*** INFORMATION ***
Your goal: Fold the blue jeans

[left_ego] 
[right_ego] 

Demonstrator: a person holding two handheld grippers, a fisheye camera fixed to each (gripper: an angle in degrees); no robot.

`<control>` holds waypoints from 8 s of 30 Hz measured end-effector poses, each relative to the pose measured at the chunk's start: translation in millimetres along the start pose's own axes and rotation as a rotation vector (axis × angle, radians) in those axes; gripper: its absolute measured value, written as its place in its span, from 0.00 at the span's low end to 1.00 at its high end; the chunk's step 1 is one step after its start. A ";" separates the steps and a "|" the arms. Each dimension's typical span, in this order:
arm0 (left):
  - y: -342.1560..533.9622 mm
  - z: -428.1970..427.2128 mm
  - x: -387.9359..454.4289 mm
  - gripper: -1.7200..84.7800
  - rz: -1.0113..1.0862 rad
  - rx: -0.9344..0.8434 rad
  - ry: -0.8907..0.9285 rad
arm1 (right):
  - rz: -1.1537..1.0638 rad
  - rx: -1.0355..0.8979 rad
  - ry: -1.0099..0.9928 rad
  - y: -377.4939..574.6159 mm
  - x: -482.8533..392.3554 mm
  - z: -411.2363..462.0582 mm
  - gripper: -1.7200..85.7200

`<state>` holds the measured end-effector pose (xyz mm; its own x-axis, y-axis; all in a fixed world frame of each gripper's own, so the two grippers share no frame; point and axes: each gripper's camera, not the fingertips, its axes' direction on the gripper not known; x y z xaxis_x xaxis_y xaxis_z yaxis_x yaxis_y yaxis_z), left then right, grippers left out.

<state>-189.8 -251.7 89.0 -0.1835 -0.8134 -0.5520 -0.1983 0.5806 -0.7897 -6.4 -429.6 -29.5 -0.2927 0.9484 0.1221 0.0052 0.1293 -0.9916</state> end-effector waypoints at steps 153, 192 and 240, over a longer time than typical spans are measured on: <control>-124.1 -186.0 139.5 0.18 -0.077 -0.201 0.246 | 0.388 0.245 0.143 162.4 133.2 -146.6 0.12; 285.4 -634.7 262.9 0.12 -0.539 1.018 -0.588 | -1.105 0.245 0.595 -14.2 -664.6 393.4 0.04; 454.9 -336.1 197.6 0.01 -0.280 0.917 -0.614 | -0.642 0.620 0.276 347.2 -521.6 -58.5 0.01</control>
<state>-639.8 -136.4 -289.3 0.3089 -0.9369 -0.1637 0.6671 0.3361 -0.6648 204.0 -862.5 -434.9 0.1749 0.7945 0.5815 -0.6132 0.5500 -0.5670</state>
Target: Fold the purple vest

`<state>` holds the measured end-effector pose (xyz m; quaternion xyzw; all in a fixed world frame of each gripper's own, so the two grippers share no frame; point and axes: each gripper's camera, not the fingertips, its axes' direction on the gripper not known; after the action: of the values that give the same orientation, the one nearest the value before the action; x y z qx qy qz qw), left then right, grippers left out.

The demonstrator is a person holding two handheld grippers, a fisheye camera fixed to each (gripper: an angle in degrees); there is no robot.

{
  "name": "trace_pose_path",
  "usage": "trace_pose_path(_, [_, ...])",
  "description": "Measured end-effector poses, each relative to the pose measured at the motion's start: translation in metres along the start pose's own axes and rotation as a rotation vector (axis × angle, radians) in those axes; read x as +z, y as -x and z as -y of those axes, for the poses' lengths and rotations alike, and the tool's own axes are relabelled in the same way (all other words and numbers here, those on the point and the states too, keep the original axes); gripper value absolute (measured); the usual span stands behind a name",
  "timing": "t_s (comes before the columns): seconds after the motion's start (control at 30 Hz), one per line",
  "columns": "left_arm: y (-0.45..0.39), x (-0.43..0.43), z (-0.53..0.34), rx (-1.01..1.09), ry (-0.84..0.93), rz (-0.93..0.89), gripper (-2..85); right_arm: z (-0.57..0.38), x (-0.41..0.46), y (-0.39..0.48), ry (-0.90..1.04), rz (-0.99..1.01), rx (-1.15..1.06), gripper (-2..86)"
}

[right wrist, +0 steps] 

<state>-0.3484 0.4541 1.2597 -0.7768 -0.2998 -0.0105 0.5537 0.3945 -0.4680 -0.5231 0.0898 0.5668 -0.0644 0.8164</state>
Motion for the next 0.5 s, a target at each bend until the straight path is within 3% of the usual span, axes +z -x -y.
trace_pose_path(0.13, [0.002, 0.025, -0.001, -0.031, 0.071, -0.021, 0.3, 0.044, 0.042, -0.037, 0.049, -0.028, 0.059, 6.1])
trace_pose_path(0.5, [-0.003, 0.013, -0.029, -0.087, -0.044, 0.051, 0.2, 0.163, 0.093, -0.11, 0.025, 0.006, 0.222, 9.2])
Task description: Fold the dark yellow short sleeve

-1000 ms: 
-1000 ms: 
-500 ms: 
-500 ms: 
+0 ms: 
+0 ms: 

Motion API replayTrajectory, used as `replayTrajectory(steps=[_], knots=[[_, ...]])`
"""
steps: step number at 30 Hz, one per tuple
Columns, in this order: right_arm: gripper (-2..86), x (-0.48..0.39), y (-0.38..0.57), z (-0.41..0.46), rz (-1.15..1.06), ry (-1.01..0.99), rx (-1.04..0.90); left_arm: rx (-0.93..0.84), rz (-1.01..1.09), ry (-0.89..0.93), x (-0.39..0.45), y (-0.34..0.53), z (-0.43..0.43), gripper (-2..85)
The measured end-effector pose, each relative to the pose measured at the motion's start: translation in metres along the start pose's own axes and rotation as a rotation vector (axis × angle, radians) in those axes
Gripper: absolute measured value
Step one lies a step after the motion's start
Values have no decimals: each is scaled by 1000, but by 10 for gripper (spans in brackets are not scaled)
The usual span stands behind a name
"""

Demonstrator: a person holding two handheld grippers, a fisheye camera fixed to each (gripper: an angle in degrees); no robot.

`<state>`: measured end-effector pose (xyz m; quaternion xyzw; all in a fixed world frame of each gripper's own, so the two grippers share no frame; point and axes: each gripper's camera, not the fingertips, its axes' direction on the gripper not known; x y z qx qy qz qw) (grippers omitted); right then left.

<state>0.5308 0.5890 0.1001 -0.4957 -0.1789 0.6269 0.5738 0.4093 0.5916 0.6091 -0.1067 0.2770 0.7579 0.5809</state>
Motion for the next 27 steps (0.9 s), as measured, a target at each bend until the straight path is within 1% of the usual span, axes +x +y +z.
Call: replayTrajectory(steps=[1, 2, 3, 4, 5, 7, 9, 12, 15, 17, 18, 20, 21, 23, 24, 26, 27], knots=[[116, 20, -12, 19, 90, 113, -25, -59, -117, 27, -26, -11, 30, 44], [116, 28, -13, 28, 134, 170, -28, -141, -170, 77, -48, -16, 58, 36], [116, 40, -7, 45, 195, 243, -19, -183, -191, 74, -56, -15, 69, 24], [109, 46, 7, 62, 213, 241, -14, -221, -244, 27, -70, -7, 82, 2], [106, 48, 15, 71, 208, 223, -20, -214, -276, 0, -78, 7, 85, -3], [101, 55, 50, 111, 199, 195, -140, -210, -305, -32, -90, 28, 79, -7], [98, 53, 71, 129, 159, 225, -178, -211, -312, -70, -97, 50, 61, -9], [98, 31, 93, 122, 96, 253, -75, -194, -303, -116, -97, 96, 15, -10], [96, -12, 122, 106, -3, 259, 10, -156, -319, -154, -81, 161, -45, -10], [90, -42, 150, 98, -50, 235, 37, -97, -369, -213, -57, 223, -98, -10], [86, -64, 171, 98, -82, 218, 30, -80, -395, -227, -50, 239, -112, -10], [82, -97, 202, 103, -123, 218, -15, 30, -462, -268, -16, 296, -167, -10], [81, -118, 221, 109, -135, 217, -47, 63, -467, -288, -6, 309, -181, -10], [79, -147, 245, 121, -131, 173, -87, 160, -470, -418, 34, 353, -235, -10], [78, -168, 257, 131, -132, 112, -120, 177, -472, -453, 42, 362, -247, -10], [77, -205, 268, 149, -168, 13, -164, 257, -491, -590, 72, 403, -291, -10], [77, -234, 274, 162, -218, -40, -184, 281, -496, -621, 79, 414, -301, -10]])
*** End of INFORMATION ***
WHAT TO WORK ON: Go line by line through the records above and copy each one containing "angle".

WRITTEN ANSWER:
Demonstrator: a person holding two handheld grippers, a fisheye camera fixed to each (gripper: an angle in degrees); no robot.
`<control>` holds waypoints from 8 s of 30 Hz measured end-effector poses, each relative to the pose measured at the chunk's start: translation in millimetres along the start pose's own axes and rotation as a rotation vector (axis × angle, radians) in those axes; gripper: its absolute measured value, written as its place in its span, from 0.00 at the span's low end to 1.00 at its high end; the chunk's step 1 is one step after its start. A ";" separates the steps and a "|" the arms. Each dimension's typical span, in this order:
The demonstrator is a person holding two handheld grippers, a fisheye camera fixed to each (gripper: an angle in degrees); there is no robot.
  "description": "Measured end-effector poses, each relative to the pose measured at the motion's start: translation in metres along the start pose's own axes and rotation as a rotation vector (axis × angle, radians) in those axes; read x as +z, y as -x and z as -y of those axes, for the poses' lengths and rotations alike, and the tool's own axes are relabelled in the same way (all other words and numbers here, those on the point and the states too, keep the original axes); gripper value absolute (measured); the usual span stands behind a name",
The measured end-effector pose, each relative to the pose measured at the motion's start: translation in metres along the start pose's own axes and rotation as a rotation vector (axis × angle, radians) in those axes
Demonstrator: a person holding two handheld grippers, a fisheye camera fixed to each (gripper: an angle in degrees); no robot.

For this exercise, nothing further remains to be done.